[What to produce] Search the material for the string "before" and reply with how many lines contain it, nothing else.

━━━━━━━━━━━━━━━━

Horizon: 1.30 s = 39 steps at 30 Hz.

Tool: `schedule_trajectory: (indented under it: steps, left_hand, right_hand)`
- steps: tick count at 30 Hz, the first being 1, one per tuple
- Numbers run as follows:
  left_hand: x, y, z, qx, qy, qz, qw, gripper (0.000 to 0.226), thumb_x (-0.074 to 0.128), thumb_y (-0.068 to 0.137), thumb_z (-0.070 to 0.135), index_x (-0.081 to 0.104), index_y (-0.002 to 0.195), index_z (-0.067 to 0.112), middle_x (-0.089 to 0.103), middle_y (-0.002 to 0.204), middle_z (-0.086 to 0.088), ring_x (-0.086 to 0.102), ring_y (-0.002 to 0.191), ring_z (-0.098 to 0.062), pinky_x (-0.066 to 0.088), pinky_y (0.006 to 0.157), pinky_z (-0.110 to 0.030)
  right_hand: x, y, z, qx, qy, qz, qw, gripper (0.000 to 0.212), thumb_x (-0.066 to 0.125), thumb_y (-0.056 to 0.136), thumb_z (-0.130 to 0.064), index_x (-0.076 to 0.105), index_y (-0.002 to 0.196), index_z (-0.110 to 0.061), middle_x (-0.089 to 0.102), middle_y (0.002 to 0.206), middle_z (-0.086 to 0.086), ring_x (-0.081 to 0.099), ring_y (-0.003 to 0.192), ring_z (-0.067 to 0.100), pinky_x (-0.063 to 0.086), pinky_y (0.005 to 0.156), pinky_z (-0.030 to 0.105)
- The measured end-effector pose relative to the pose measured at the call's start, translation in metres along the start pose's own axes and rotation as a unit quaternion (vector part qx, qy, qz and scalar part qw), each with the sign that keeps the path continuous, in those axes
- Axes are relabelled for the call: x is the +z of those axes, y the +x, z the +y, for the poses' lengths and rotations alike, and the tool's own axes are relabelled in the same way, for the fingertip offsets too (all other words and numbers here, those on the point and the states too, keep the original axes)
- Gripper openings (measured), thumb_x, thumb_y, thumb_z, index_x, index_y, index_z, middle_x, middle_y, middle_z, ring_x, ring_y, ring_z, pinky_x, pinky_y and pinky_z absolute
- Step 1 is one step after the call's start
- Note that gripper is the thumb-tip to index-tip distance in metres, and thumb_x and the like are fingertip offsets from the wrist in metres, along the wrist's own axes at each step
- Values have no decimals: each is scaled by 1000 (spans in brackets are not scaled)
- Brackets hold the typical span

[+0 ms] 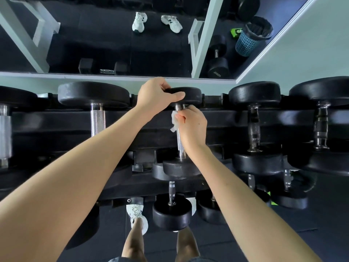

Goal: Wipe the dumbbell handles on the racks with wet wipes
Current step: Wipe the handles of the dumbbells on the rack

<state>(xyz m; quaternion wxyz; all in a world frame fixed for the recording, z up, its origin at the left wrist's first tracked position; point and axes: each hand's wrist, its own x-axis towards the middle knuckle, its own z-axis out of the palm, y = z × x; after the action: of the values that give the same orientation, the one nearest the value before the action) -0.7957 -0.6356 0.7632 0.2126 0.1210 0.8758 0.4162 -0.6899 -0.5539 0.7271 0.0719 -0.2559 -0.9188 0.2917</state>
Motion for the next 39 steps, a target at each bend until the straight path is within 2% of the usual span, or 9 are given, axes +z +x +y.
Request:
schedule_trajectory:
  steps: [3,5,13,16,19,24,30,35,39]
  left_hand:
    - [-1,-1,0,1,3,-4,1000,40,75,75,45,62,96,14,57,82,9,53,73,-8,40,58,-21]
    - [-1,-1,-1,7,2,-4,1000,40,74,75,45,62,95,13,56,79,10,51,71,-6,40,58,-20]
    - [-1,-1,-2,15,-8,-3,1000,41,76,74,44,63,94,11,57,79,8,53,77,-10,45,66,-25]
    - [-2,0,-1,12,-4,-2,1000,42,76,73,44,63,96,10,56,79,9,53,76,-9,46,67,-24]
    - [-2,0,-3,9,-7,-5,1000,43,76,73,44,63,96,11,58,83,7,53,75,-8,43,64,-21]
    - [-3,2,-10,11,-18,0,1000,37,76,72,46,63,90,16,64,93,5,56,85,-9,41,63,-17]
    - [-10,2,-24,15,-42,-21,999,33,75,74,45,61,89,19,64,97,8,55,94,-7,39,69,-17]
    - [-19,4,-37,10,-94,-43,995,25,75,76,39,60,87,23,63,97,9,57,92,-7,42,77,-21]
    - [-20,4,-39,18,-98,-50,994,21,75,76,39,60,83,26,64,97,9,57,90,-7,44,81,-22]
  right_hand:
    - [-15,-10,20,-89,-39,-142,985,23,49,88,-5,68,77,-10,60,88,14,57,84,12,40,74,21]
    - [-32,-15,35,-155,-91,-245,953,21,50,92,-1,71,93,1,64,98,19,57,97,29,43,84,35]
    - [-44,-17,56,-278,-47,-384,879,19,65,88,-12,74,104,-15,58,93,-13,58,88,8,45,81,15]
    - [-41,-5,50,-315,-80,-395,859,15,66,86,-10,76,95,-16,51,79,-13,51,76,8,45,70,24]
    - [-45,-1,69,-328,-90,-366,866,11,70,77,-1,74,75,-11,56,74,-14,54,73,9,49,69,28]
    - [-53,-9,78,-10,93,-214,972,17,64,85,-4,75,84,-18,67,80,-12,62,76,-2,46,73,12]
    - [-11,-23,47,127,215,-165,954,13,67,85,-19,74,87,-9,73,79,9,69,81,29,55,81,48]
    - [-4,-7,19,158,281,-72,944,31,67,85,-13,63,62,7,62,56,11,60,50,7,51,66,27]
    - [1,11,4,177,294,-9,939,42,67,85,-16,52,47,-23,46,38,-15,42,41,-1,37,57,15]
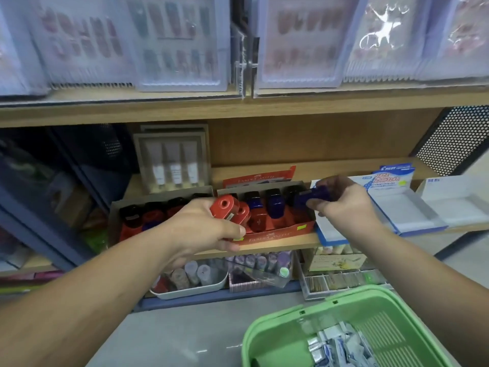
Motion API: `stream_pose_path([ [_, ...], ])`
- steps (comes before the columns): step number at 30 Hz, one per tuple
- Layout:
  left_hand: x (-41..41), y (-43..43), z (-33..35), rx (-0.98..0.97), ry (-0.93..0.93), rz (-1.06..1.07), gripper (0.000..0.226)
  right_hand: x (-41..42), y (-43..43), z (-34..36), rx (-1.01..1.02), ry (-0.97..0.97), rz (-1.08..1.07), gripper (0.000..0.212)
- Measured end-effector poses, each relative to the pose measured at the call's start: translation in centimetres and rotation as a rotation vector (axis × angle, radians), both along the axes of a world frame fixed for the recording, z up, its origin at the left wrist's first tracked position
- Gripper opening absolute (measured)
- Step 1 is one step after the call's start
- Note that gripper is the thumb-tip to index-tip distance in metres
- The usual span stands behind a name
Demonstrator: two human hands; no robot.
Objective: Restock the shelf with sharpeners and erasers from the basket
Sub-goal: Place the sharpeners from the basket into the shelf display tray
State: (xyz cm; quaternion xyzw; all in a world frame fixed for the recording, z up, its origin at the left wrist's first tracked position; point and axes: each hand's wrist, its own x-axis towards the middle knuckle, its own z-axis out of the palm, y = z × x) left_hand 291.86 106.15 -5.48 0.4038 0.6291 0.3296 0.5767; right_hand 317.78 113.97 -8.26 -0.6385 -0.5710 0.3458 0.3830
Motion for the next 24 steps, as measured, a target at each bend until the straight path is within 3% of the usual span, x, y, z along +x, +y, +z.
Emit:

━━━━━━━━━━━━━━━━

[Result of the exercise] 2